| Exercise instructions |
Return, exactly and in full, the lines of the records below starting at the one with "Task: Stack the" and ending at the one with "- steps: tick", and no other lines.

| Provided information |
▼

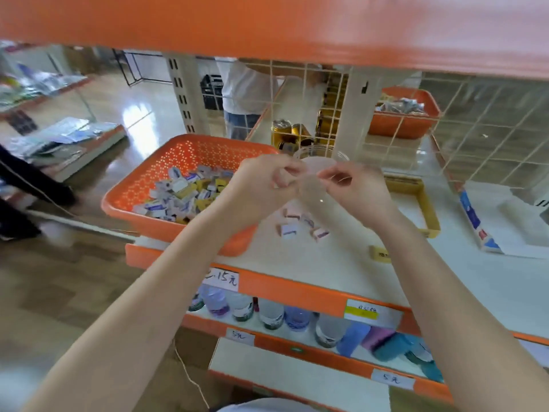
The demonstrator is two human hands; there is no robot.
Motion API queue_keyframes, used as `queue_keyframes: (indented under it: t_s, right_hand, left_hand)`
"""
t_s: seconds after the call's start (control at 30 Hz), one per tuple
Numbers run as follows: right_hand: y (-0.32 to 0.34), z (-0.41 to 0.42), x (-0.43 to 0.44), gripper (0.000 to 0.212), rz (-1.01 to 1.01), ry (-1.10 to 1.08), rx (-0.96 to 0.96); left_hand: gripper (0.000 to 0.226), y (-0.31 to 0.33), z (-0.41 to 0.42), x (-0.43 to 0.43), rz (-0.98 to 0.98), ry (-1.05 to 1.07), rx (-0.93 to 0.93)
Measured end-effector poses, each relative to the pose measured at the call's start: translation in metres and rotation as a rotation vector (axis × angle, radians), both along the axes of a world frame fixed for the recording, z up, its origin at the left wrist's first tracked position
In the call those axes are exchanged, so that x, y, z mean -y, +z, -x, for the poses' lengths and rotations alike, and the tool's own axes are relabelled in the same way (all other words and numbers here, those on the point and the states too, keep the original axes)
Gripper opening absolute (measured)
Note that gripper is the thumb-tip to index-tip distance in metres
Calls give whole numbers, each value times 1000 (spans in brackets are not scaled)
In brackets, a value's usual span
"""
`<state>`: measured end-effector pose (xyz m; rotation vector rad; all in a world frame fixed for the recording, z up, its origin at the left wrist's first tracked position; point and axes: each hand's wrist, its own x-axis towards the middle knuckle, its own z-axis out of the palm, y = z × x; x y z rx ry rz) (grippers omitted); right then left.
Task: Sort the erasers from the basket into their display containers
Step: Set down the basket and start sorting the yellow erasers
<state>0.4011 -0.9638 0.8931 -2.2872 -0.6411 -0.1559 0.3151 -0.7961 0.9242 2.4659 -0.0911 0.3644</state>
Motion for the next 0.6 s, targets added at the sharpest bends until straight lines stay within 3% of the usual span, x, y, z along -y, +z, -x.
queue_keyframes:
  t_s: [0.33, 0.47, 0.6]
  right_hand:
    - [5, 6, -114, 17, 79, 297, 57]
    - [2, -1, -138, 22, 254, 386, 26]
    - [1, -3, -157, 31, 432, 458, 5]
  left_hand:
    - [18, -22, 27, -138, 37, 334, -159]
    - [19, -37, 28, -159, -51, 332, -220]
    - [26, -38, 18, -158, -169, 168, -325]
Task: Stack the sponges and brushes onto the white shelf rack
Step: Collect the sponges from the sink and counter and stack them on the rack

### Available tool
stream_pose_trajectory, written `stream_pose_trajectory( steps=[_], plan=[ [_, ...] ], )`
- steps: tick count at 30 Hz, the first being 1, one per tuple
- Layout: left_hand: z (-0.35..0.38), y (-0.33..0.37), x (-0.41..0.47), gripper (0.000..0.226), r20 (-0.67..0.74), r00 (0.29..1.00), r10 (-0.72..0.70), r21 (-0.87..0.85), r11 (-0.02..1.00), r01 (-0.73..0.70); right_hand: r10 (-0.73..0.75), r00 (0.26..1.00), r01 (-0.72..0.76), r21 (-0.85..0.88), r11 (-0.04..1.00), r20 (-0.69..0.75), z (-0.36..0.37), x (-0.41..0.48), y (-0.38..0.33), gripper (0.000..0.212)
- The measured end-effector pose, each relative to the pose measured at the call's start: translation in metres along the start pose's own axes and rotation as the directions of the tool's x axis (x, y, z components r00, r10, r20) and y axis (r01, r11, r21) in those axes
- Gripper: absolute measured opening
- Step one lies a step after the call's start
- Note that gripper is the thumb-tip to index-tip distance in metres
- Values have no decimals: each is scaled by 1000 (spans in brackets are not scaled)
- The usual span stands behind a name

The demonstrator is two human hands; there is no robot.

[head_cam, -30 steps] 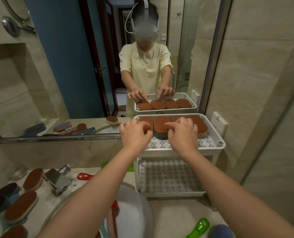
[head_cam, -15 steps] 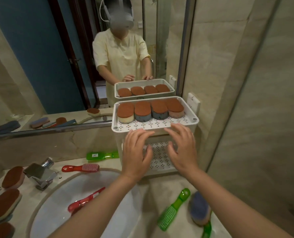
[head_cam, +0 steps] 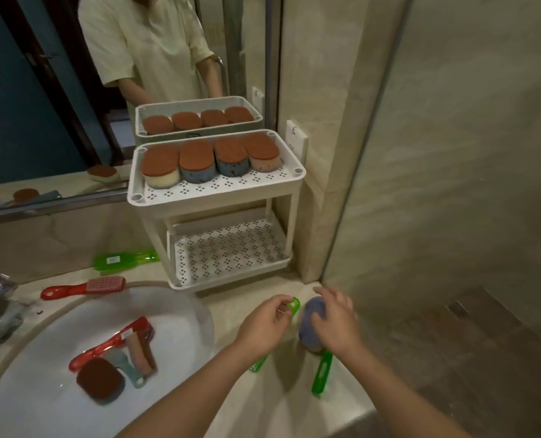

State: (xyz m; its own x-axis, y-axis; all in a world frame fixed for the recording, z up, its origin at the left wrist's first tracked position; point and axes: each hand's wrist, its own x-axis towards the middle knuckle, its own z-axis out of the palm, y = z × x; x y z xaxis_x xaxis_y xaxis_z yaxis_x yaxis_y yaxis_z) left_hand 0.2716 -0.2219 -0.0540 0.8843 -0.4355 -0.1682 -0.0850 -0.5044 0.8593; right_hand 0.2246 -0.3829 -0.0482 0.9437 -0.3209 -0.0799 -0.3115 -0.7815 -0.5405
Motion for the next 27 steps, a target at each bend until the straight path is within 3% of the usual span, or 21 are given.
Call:
stream_pose_trajectory(
  steps=[4, 8, 13, 20, 24, 27],
  plan=[
    [34, -3, 6, 35, 96, 977, -192, -204, 956, 208, 85, 992, -84, -13, 996, 89, 5, -5, 23, 58],
    [54, -1, 14, 45, 133, 959, -250, -218, 937, 274, 120, 979, -131, 60, 990, 164, 9, -3, 33, 45],
    [67, 3, 20, 50, 174, 922, -345, -225, 898, 378, 86, 984, -105, 117, 988, 158, 14, -2, 38, 53],
    [63, 3, 19, 40, 48, 884, -465, -409, 798, 442, 86, 996, -67, 393, 917, -30, 17, 7, 23, 27],
    [46, 1, 13, 35, -4, 872, -490, -513, 749, 419, 129, 990, -136, 554, 821, 53, 20, 10, 1, 49],
    [29, -4, 4, 39, -52, 866, -497, -567, 729, 384, 117, 988, -157, 620, 769, 105, 30, 13, -17, 49]
  ],
)
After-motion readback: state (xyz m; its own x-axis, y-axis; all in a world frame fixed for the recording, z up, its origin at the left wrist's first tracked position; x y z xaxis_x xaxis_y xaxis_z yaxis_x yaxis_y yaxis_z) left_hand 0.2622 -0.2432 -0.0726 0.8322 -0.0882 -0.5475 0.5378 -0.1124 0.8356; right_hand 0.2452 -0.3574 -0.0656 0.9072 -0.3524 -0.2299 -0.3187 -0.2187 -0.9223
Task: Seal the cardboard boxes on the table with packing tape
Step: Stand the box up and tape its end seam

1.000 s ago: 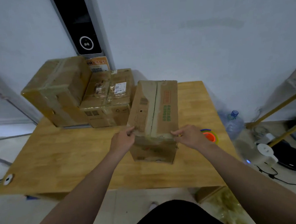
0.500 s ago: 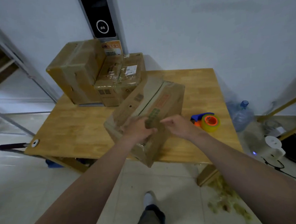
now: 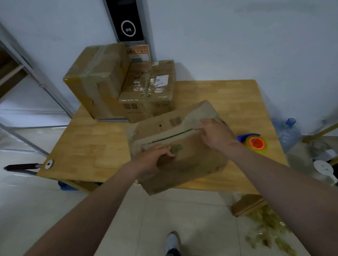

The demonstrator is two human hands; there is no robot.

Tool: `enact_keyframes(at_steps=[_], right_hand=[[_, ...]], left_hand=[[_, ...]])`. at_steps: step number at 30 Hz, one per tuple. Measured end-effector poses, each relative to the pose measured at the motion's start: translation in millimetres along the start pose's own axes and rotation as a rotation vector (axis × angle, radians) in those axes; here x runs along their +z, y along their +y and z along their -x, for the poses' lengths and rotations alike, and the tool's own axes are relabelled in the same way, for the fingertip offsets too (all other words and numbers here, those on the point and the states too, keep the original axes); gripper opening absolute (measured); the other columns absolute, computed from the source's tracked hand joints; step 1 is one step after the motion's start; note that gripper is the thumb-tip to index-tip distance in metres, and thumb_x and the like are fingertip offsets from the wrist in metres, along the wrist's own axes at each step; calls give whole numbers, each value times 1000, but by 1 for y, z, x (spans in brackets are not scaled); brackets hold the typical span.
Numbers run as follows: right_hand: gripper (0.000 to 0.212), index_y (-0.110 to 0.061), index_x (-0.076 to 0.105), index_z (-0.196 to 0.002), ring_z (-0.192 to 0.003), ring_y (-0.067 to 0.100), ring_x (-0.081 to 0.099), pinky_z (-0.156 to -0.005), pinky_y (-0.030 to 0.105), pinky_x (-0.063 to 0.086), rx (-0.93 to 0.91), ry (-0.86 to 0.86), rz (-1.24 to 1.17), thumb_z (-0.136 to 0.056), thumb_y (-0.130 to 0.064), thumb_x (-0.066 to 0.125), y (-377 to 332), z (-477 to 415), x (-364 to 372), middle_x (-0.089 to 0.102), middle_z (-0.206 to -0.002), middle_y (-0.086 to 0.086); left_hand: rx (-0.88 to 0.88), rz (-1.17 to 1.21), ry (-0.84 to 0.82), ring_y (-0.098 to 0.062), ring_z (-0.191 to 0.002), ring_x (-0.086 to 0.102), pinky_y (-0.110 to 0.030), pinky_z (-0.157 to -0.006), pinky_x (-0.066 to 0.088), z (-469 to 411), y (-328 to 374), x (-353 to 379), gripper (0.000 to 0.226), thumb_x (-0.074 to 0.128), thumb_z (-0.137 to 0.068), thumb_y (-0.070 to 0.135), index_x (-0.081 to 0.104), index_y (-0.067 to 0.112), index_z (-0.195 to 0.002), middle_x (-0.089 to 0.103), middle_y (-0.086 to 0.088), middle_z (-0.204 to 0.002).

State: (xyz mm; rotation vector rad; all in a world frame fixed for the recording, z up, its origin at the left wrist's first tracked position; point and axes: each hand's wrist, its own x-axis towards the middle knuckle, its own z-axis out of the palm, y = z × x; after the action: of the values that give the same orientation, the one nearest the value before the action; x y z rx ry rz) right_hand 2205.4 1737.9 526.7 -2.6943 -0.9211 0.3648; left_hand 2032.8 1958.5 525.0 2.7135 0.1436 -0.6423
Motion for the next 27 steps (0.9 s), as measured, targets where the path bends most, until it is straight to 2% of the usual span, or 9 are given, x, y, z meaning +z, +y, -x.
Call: enact_keyframes(at_steps=[3,5,8,10,12,16,19,23,27], right_hand=[[48,-41,50,-143,-153,30,10,-121,61,13,30,-45,43,-98,-28,60,-4,-11,10,23,-165,0],[66,-45,34,-152,-155,31,-2,-119,66,7,63,-140,49,-94,-49,64,-7,-20,12,6,-169,-3],[82,-48,13,-157,-154,32,-11,-118,69,9,56,-224,65,-92,-57,63,-11,-29,13,-7,-169,-6],[78,-49,14,-157,-152,32,-20,-118,68,11,75,-291,28,-94,-60,58,-9,-28,15,-16,-168,-7],[74,-49,14,-157,-151,31,-25,-120,61,12,96,-329,11,-96,-62,53,-4,-20,20,-21,-167,-6],[72,-47,11,-158,-152,37,-19,-122,53,9,116,-313,86,-98,-64,46,1,-2,18,-16,-168,0],[71,-48,14,-157,-152,39,-12,-124,52,6,123,-311,104,-96,-66,45,15,16,17,-11,-168,4],[67,-47,16,-157,-147,44,-2,-122,50,10,149,-246,129,-98,-63,42,33,59,20,-3,-167,6],[62,-44,18,-157,-143,42,5,-119,47,20,208,-176,124,-100,-57,40,53,108,19,6,-163,8]], left_hand=[[-52,73,87,-15,-149,33,-39,-120,27,19,-49,-13,56,67,-88,-3,64,41,-122,39,14,-160],[-117,148,147,-17,-144,42,-35,-116,35,24,-67,-18,53,65,-88,-6,65,42,-111,47,10,-155],[-192,118,141,-22,-144,40,-53,-117,32,22,-52,-17,62,62,-89,-1,58,54,-118,44,10,-155],[-212,108,108,-25,-151,25,-72,-117,14,18,-27,-11,66,58,-90,3,55,54,-132,34,10,-160],[-194,156,106,-24,-156,6,-82,-110,-2,10,4,-1,66,58,-89,8,53,51,-138,29,9,-162],[-231,314,124,-29,-157,-6,-81,-107,-16,-10,62,22,50,66,-89,43,56,32,-137,17,-7,-165],[-289,339,121,-39,-154,-17,-81,-103,-18,-18,107,41,78,69,-80,67,45,25,-142,2,-11,-169],[-226,242,43,-54,-143,-35,-81,-98,-24,-18,159,70,108,77,-69,71,26,36,-157,-15,-5,-170],[-113,137,-9,-51,-144,-34,-81,-101,-22,-14,169,75,109,78,-67,69,24,44,-158,-13,1,-171]])
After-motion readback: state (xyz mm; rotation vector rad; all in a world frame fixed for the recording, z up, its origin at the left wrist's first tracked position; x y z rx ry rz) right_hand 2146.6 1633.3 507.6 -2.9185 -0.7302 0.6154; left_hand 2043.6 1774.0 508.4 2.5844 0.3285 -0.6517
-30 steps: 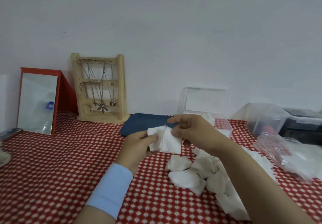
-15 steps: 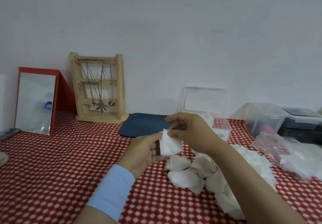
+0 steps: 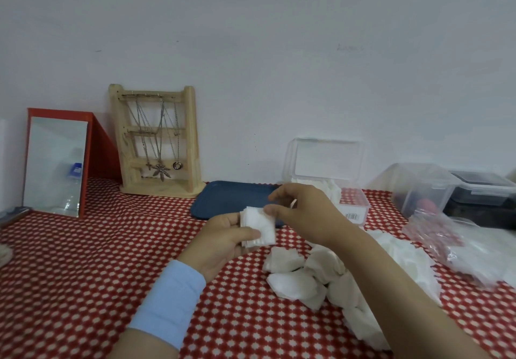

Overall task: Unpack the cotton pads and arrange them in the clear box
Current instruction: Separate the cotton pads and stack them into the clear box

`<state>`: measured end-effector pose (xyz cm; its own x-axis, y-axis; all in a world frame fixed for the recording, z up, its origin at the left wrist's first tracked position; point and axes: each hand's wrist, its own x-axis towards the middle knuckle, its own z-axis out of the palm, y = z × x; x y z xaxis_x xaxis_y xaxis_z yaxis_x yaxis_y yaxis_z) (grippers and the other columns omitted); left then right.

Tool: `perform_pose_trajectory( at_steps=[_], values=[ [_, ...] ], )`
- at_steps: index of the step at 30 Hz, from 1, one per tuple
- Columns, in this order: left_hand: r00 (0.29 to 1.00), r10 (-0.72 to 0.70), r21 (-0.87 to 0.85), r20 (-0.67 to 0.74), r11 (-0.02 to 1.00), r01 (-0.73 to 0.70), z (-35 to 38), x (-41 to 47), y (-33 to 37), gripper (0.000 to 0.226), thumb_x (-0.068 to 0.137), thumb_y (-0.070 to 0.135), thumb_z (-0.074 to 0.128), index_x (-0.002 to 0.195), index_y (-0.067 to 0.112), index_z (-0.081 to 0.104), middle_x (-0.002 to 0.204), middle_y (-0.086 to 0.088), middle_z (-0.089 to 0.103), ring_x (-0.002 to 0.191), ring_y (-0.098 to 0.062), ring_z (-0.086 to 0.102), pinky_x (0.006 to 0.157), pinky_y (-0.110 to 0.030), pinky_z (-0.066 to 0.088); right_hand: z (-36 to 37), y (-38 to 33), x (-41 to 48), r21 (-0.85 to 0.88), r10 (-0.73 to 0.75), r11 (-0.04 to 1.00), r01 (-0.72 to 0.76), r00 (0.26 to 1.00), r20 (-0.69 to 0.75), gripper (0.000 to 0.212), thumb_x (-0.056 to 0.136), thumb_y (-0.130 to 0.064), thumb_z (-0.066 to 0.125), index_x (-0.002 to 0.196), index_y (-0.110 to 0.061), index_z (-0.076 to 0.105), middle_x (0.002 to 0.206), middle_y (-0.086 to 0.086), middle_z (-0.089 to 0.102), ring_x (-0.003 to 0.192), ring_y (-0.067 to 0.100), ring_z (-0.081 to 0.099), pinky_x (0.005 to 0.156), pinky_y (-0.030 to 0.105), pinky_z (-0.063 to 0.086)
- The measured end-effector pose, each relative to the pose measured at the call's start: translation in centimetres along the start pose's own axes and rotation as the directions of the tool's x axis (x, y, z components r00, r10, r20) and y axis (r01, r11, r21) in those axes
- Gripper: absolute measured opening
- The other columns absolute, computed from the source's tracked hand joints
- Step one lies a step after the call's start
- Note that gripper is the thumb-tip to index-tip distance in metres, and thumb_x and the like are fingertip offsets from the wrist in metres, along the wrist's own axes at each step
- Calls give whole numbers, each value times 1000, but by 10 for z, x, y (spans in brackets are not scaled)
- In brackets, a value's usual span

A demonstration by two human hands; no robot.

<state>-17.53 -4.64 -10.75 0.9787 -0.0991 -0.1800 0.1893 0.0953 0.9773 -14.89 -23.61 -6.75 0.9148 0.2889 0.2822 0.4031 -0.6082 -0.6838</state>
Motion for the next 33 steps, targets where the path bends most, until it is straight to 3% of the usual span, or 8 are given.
perform_pose_trajectory(
  at_steps=[2,4,6,9,15,24,29,33],
  values=[
    [994,2,11,-112,1000,-1,-3,3,-1,30,92,-6,65,120,4,68,108,-14,77,103,-30,74,92,-43,59,-9,2,-2,-107,20,994,-7,992,128,9,87,-38,74,93,-32,72,95,-18,68,88,-1,62,80,20,49],
    [986,-14,-52,-166,999,5,-4,4,-1,23,95,0,63,117,5,68,110,-15,76,104,-30,73,91,-43,60,-18,2,-5,-233,89,972,0,924,371,17,85,-40,75,101,-33,77,102,-21,71,91,-2,63,81,18,50],
    [982,-30,-138,-186,990,4,-2,3,0,11,98,10,63,108,9,67,109,-16,75,104,-29,73,86,-41,60,-18,2,-7,-318,143,948,18,868,476,23,89,-38,73,111,-33,77,111,-21,71,97,-1,63,89,21,52],
    [979,-3,-112,-203,993,-20,0,3,0,7,98,15,65,102,12,69,107,-14,77,103,-28,74,91,-43,59,-4,4,-5,-426,176,905,-5,915,363,27,90,-31,72,117,-30,74,115,-14,70,100,7,64,94,28,54],
    [970,45,97,-240,995,-22,-3,4,-4,7,94,20,70,99,20,75,106,-6,79,104,-26,74,98,-52,56,10,10,-7,-540,273,840,-45,897,349,47,74,-43,85,118,-32,71,111,-11,67,99,12,61,88,27,53],
    [933,141,236,-331,970,-63,2,1,-3,15,96,15,64,87,8,74,95,-14,76,96,-30,72,91,-49,59,-10,12,-2,-256,169,962,-91,937,305,14,82,-35,81,83,-31,68,87,-16,65,78,2,61,67,17,45],
    [914,207,307,-350,947,-97,0,2,-4,25,93,17,63,91,-8,68,87,-23,69,78,-27,63,68,-37,47,-20,11,0,-81,128,990,-114,972,199,10,80,-22,83,86,-22,76,78,-11,72,69,0,66,69,22,53],
    [868,289,329,-404,931,-157,3,1,-3,27,94,18,62,89,-9,66,80,-23,65,71,-24,57,65,-36,44,-20,11,1,-166,137,980,-109,976,169,12,85,-23,79,97,-22,78,86,-15,71,79,2,67,71,16,51]
  ],
)
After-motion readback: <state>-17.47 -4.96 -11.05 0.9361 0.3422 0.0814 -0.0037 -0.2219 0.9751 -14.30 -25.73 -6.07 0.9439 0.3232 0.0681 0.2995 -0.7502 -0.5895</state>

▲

| Your response |
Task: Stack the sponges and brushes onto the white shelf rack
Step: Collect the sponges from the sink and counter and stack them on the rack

### Available tool
stream_pose_trajectory, written `stream_pose_trajectory( steps=[_], plan=[ [_, ...] ], )`
- steps: tick count at 30 Hz, the first being 1, one per tuple

This answer is complete as written.